Je fais court pour me préparer à terminer un de mes grands brouillons ! 144 mots, poème absurde et semi-automatique comme souvent.

Cette superbe bannière a été faite par Arthur du 7ème Café sur son interprétation de mon poème. ❤


Rêves ayez-vous, ou l’amère faute de liaison,
L’adultère qui fait l’enfant taire et
Saignant sur la feuille emporte le discours.
Rêve qui s’en fout, se dépasse, repasse son parcours,
Une île en forme de palette de peinture
S’envole d’oiseaux affolée comme du ciel les unissons.

La forge regorge de ces géants soupe au lait assoupis
Qui paissant dans l’ombre morte s’affaissent aujourd’hui.

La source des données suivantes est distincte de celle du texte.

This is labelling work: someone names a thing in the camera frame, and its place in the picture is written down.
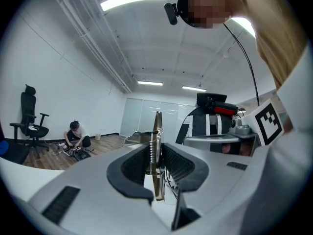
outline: black device
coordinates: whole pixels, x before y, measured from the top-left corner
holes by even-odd
[[[84,147],[71,147],[68,151],[68,154],[74,158],[76,158],[78,161],[81,161],[83,159],[86,158],[90,158],[90,154],[88,154],[89,152],[92,152],[93,150],[88,150]]]
[[[166,11],[168,20],[170,21],[170,24],[177,25],[178,23],[177,17],[179,17],[179,13],[177,11],[176,4],[175,3],[171,4],[168,2],[164,5],[164,9]]]
[[[198,93],[197,104],[201,107],[210,109],[212,113],[226,114],[229,116],[236,115],[238,107],[234,104],[225,103],[226,95],[212,93]]]

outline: ceiling pipe
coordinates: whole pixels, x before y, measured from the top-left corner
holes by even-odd
[[[97,4],[97,7],[98,7],[98,9],[99,9],[99,11],[100,11],[100,13],[101,13],[101,15],[102,15],[103,20],[104,20],[104,22],[106,23],[106,25],[107,25],[107,27],[108,27],[108,29],[109,29],[109,31],[110,31],[110,33],[111,33],[111,35],[112,35],[112,37],[113,37],[115,43],[116,43],[116,45],[117,45],[119,51],[120,51],[121,54],[122,54],[122,56],[123,56],[123,58],[124,58],[124,61],[125,61],[125,63],[127,64],[128,69],[130,70],[131,74],[133,74],[133,71],[132,71],[132,69],[131,69],[131,66],[129,65],[129,63],[128,63],[128,61],[127,61],[127,59],[126,59],[126,57],[125,57],[125,55],[124,55],[124,53],[123,53],[123,51],[122,51],[120,45],[118,44],[118,42],[117,42],[117,40],[116,40],[116,38],[115,38],[115,36],[114,36],[112,30],[111,30],[111,27],[110,27],[110,25],[109,25],[109,22],[107,21],[105,15],[104,15],[104,13],[103,13],[103,9],[101,8],[101,6],[100,6],[98,0],[94,0],[94,1],[95,1],[95,3]]]
[[[106,43],[108,44],[108,46],[110,47],[110,49],[112,50],[112,52],[114,53],[114,55],[116,56],[116,58],[118,59],[118,61],[120,63],[121,60],[120,58],[118,57],[116,51],[114,50],[114,48],[112,47],[111,43],[107,40],[107,37],[106,37],[106,34],[104,33],[103,29],[99,26],[98,22],[96,21],[96,18],[97,16],[95,15],[94,13],[94,10],[93,8],[91,7],[90,3],[88,0],[79,0],[81,2],[81,4],[83,5],[84,9],[86,10],[87,14],[89,15],[89,17],[91,18],[93,24],[98,28],[98,30],[101,32],[101,34],[103,35],[104,37],[104,40],[106,41]]]
[[[109,74],[124,88],[127,92],[131,93],[132,91],[130,88],[125,84],[123,79],[120,77],[120,75],[116,72],[116,70],[112,67],[110,62],[106,59],[105,55],[102,53],[100,48],[97,46],[97,44],[94,42],[93,38],[89,35],[88,30],[84,26],[83,22],[80,20],[80,18],[75,13],[74,8],[71,6],[68,0],[63,0],[60,2],[59,0],[56,0],[80,37],[82,37],[83,41],[87,45],[87,47],[90,49],[90,51],[94,54],[96,59],[104,66],[104,68],[109,72]]]
[[[106,65],[106,68],[109,69],[112,73],[114,73],[114,75],[118,78],[118,80],[120,81],[121,85],[124,88],[127,88],[126,90],[128,92],[131,92],[130,88],[125,84],[125,82],[123,81],[123,79],[120,77],[120,75],[116,72],[116,70],[113,68],[113,66],[111,65],[111,63],[107,60],[107,58],[105,57],[105,55],[103,54],[103,52],[100,50],[99,46],[97,45],[97,43],[94,41],[94,39],[90,36],[89,31],[87,30],[87,28],[84,26],[83,22],[80,20],[80,18],[77,16],[77,14],[74,11],[74,8],[72,7],[72,5],[69,3],[68,0],[63,0],[64,4],[66,5],[66,7],[68,8],[68,10],[71,12],[73,18],[75,19],[75,21],[78,23],[78,25],[80,26],[80,28],[82,29],[82,33],[80,35],[85,35],[83,38],[87,38],[91,44],[89,44],[89,46],[91,46],[91,48],[93,49],[93,52],[97,53],[97,56],[101,59],[104,60],[104,64]]]
[[[64,13],[66,14],[66,16],[68,17],[68,19],[70,20],[70,22],[72,23],[72,25],[74,26],[74,28],[76,29],[76,31],[78,32],[78,34],[81,35],[80,29],[79,29],[79,25],[75,22],[74,18],[71,16],[70,12],[68,11],[67,7],[64,5],[63,2],[60,3],[60,7],[63,9]],[[101,65],[106,66],[103,61],[101,59],[99,59],[99,56],[97,55],[96,51],[93,50],[93,47],[87,42],[87,40],[84,38],[85,35],[81,35],[84,43],[86,44],[86,46],[89,48],[89,50],[94,54],[94,56],[96,57],[96,59],[100,62]],[[121,85],[123,86],[119,79],[115,76],[114,73],[110,72],[108,70],[108,72],[110,73],[110,75]]]

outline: chair armrest
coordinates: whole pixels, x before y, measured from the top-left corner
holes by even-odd
[[[40,113],[41,115],[42,115],[42,117],[41,117],[41,120],[40,120],[40,126],[42,126],[43,125],[43,122],[44,122],[44,118],[47,116],[49,116],[48,114],[45,114],[45,113]]]
[[[24,128],[25,124],[22,123],[10,123],[11,126],[13,127],[19,127],[19,128]]]
[[[36,116],[31,115],[31,114],[29,114],[29,113],[25,113],[24,116],[29,117],[29,118],[36,118]]]
[[[10,123],[10,125],[14,127],[14,143],[17,143],[18,142],[18,127],[22,129],[25,127],[25,124]]]

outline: black vent
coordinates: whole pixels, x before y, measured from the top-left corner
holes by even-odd
[[[66,186],[44,210],[43,216],[55,224],[59,224],[70,205],[73,203],[80,189]]]
[[[236,163],[236,162],[229,162],[227,165],[230,167],[239,169],[239,170],[245,170],[247,168],[247,165]]]
[[[130,181],[143,186],[145,181],[145,172],[149,166],[148,156],[149,147],[146,147],[128,158],[121,166],[123,175]]]
[[[164,145],[164,164],[171,173],[175,183],[187,177],[195,169],[195,164],[189,159],[175,152],[173,149]]]

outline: black slot
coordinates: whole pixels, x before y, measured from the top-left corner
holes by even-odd
[[[44,210],[43,216],[51,222],[59,224],[79,191],[78,188],[66,186]]]
[[[239,169],[239,170],[246,170],[246,168],[247,168],[247,165],[236,163],[236,162],[229,162],[227,164],[227,166],[230,166],[230,167],[233,167],[233,168],[236,168],[236,169]]]

Écrivant son portrait, dessinant son roman,
L’homme bruit qui s’enflamme au ponant,
Laissant aller sa graphie aux nadirs désirés
Par son essentiel et ce qui le trahit,
Partant et qui revient dans les formes de ses lettres.

Berce, berne l’alicorne blessée,
Trouant jusqu’à son sang d’or par les muses chantées.
Perce, perle du flanc la clameur,
Enclique archaüme toujours vibrant des bras des marteaux.

Encompassantes égéries d’inestimées sagesses,
Palliées dans l’inespoir qu’elles se déchargeront,
S’effaceront,
♪♪ ◯ Ces fas, ce rond, virgule récursive, point.